I could rock this world of ours if I only had the vitality and wherewithal to put myself out there and compete. But just the thought of it makes me crumble and cringe inside. I just fall apart like I am Icarus and I flew too close to the sun.
What I need is a deeper and stronger connection to my ever-lovin’ id. The only thing that I know of that can counter the douche chill effects of my weakness and fear is a strong inpuit from the heat and passion of the id.
But that complicates matters. My mind, by default, is structure against such a connection. It is built, instead, to maintain control and clarity of thought, and the chaotic nature of hot passionate emotions makes them anathema to such a state of mind.
Changing that is a tricky operation that (of course) takes a really long time.

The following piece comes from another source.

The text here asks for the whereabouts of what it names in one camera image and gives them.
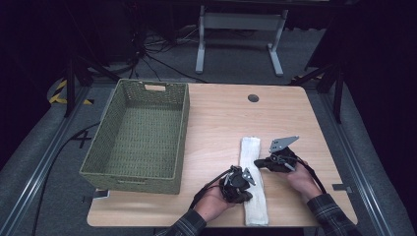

And I am so goddamned sick of everything in my lfie being like that. I long for the capacity for transformation. Transcendence, even. SOme sort of mental mathematical function that lets the necessary rebalancings happen unimpeded and then leave me to pick up the pieces and adjust to the new normal.
The Flood, in other words.
But for good and for bad, I am built for long term stability. Like the Energizer bunny, I just keep going, and going, and going.
And to be honest, I don’t really have the kind of courage it would take to press that magic reset button. If I really wanted to, I could probably initiate that chain reaction in my mind if I really drilled down into my issues and found that part of my mind that would initiate the purging protocol.
It would be the psychological equivalent of a finger down the throat.
But I am far too terrified of the ensuing chaos to do it. It would feel like suicide. And it would BE suicide, in a way. But only in the sense that any large scale change in oneself is suicide in that it “kills” your current self as you understand it.
By default, our definition of self is “everything that I am right now”. Accepting change therefore requires a more flexible sense of self that has faith that who we really are does not change and it is therefore “safe” to change the inessentials.
Faith has never been my strong suit. Even faith in things that are demonstrably true and perfectly in keeping with my high standards of logic and reason.
I don’t trust the universe enough to have faith in anything.
I have been hurt too much for that.
I will talk to you nice people again tomorrow.